Indicherebbe in Draghi il candidato premier, o almeno lo lascerebbe intendere. In questo quadro i riformisti relativizzano molto la questione del M5s, anche in previsione di una sua progressiva implosione. Ma se per la sinistra ha parlato chiaramente Bettini, i riformisti si limitano alla critica di quest’ultimo stentando ad avanzare una proposta compiuta e apparendo nel dibattito interno come frenati, se non fermi. Bettini stana anche loro.

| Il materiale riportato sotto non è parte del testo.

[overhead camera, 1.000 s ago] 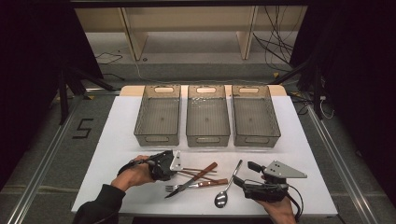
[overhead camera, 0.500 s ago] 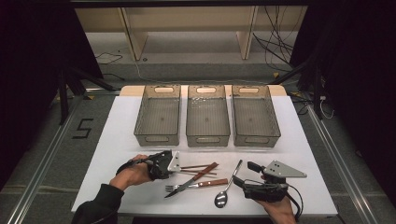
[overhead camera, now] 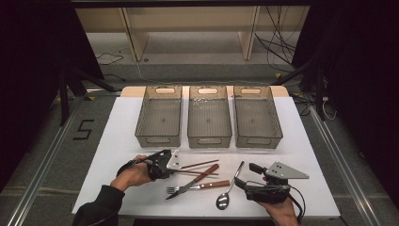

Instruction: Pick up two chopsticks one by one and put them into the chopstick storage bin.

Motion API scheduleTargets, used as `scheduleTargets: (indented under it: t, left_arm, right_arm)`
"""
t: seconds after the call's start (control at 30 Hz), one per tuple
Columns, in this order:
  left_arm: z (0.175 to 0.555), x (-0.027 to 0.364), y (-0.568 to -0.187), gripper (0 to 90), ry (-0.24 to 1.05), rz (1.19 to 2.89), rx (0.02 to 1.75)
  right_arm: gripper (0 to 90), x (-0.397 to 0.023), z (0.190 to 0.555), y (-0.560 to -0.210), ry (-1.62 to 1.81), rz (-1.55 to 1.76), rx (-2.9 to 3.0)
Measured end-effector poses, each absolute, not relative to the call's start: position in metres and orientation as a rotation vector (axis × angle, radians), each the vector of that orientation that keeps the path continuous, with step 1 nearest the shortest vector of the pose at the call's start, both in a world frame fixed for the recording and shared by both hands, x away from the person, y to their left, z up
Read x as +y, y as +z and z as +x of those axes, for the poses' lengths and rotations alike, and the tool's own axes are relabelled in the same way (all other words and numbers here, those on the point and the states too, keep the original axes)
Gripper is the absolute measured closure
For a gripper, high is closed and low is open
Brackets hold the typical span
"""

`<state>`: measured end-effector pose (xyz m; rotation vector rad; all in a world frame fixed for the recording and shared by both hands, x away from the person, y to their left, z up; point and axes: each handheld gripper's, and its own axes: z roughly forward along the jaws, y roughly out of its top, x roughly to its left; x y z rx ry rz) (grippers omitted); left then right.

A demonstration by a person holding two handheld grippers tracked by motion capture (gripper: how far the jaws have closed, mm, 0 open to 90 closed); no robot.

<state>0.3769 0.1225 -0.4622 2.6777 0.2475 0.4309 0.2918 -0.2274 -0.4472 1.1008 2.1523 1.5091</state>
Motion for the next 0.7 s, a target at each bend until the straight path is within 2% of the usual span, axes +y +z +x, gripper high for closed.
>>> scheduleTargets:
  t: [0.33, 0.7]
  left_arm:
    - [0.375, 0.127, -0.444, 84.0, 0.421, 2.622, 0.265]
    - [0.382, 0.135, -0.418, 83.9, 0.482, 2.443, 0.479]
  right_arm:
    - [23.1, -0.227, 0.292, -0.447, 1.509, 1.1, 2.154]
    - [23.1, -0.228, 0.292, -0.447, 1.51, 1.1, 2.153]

E Letta? Letta, per formazione e per convinzione, appare vicino ai riformisti nella valorizzazione di Draghi ma è convinto che «bisogna coprirsi a sinistra» e non dimentica che la sua segreteria è stata promossa e vissuta in continuità con quella di Nicola Zingaretti, i cui uomini, occupano i posti-chiave del Nazareno. Non vuole rompere con Orlando e Provenzano, tanto è vero che la sua azione è costellata da proposte “di sinistra” e fortemente identitarie. C’è una contraddizione in tutto questo? Il segretario dice di no, convinto che radicalismo e riformismo si possano e si debbano sorreggere a vicenda. Su questa base la sua sarà sempre una linea di mediazione. Quanto può reggere?

Si deve sempre dar ragione a Landini anche quando dice fregnacce? Si deve sempre stare con i magistrati anche quando intendono scegliere loro le norme  da applicare e quelle da non approvare? Si deve essere antiamericani, anticapitalisti, antinucleari, non volere leggi che migliorino la concorrenza, pacifisti ed accoglienti ad oltranza, amanti del capitalismo di Stato e dei redditi di cittadinanza per il Mezzogiorno? Si deve continuare sempre con la Rai dei partiti chiamata per questa finzione servizio pubblico? Se queste issues sono le battaglie identitarie del radicalismo di sinistra che pensa sempre ad una tenda sotto la quale si ripara la sinistra per far la guerra alla destra (che poi sono tutti quelli che quelle issues non le approvano), si comprende come lo schemino ideologico sia il solito da guerra fredda, noi e Loro (da Berlusca sino a Salvini)

Ora, siccome Bettini, Orlando, Provenzano e gli altri sanno meglio di tutti che il segretario è, nella sostanza, con i riformisti, se ne deduce che la sinistra ha già bell’e impostate la sua piattaforma congressuale e la sua linea d’attacco. Di qui a sfidare Letta per la segreteria, con il ministro del Lavoro Orlando, ce ne corre ma è solo una questione di tempi e di circostanze. Intanto per Enrico Letta è il momento più difficile, quello in cui deve trovare il coraggio chiamando il suo partito a discutere e decidere. Anche rischiando. Né si può illudere che una bella vittoria alle amministrative, o le misteriose Agorà, possano risolvere un problema strategico. Ci dovrà essere quello scontro di linee politiche sempre rinviato, e non la solita guerra tra nomenklature che agli italiani interessa assai poco, per chiarire dove il Pd sta andando.